* [Task brief]: Could you repeat the data word for word while skipping the pictures?

Data excerpt: Begin

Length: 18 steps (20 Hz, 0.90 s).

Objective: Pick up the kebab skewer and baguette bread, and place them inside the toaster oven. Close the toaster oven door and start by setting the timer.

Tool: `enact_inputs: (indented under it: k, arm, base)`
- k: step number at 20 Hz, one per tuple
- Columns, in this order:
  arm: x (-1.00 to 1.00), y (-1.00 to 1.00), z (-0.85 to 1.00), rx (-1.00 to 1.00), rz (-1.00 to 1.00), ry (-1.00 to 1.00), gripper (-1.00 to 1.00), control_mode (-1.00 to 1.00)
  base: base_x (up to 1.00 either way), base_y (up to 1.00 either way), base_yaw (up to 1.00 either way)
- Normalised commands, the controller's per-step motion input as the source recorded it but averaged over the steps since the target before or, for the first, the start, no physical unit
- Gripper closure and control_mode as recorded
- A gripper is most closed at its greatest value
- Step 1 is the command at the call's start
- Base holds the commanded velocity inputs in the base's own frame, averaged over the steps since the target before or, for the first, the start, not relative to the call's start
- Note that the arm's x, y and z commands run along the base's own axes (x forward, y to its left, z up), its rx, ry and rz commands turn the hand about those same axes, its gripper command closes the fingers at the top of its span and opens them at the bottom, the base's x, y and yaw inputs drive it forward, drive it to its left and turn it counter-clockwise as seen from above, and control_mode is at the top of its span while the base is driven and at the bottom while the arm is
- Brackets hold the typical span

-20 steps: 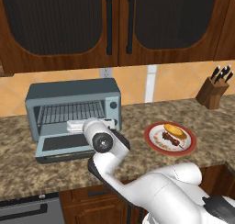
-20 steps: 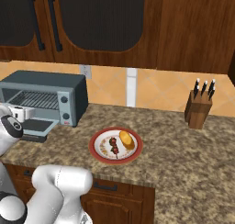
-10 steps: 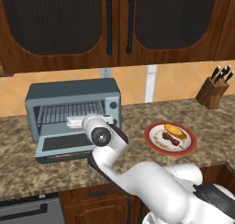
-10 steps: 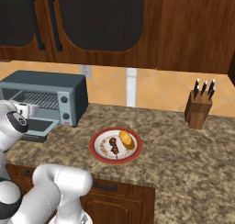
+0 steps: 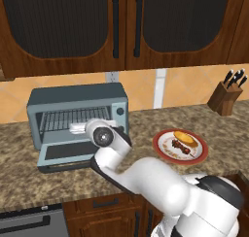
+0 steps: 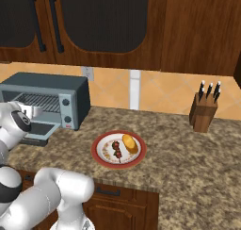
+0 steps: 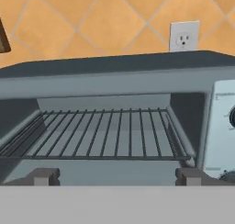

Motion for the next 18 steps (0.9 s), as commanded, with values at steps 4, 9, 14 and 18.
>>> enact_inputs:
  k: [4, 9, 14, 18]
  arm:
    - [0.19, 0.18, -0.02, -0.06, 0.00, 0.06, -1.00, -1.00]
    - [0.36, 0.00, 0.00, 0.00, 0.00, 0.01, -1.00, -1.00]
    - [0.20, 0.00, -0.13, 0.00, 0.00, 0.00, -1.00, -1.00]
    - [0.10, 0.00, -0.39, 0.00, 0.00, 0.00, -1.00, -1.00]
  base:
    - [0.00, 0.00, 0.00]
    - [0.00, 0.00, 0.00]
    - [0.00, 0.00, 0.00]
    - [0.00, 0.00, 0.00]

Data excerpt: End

* [Output for this task]:
Length: 18 steps (20 Hz, 0.90 s).

Objective: Pick up the kebab skewer and baguette bread, and place them inside the toaster oven. Close the toaster oven door and start by setting the timer.

Tool: `enact_inputs: (indented under it: k, arm, base)`
- k: step number at 20 Hz, one per tuple
- Columns, in this order:
  arm: x (-1.00 to 1.00), y (-1.00 to 1.00), z (-0.85 to 1.00), rx (-1.00 to 1.00), rz (-1.00 to 1.00), ry (-1.00 to 1.00), gripper (-1.00 to 1.00), control_mode (-1.00 to 1.00)
  base: base_x (up to 1.00 either way), base_y (up to 1.00 either way), base_yaw (up to 1.00 either way)
- Normalised commands, the controller's per-step motion input as the source recorded it but averaged over the steps since the target before or, for the first, the start, no physical unit
- Gripper closure and control_mode as recorded
- A gripper is most closed at its greatest value
- Step 1 is the command at the call's start
- Base holds the commanded velocity inputs in the base's own frame, averaged over the steps since the target before or, for the first, the start, not relative to the call's start
- Note that the arm's x, y and z commands run along the base's own axes (x forward, y to its left, z up), its rx, ry and rz commands turn the hand about those same axes, its gripper command closes the fingers at the top of its span and opens them at the bottom, the base's x, y and yaw inputs drive it forward, drive it to its left and turn it counter-clockwise as seen from above, and control_mode is at the top of its span while the base is driven and at the bottom while the arm is
- Brackets hold the typical span

-20 steps: 
-20 steps: 
-10 steps: 
-10 steps: 
+0 steps: 
+0 steps: 
+0 steps: 

Motion for the next 18 steps (0.9 s), as commanded, with values at steps 4, 9, 14 and 18.
>>> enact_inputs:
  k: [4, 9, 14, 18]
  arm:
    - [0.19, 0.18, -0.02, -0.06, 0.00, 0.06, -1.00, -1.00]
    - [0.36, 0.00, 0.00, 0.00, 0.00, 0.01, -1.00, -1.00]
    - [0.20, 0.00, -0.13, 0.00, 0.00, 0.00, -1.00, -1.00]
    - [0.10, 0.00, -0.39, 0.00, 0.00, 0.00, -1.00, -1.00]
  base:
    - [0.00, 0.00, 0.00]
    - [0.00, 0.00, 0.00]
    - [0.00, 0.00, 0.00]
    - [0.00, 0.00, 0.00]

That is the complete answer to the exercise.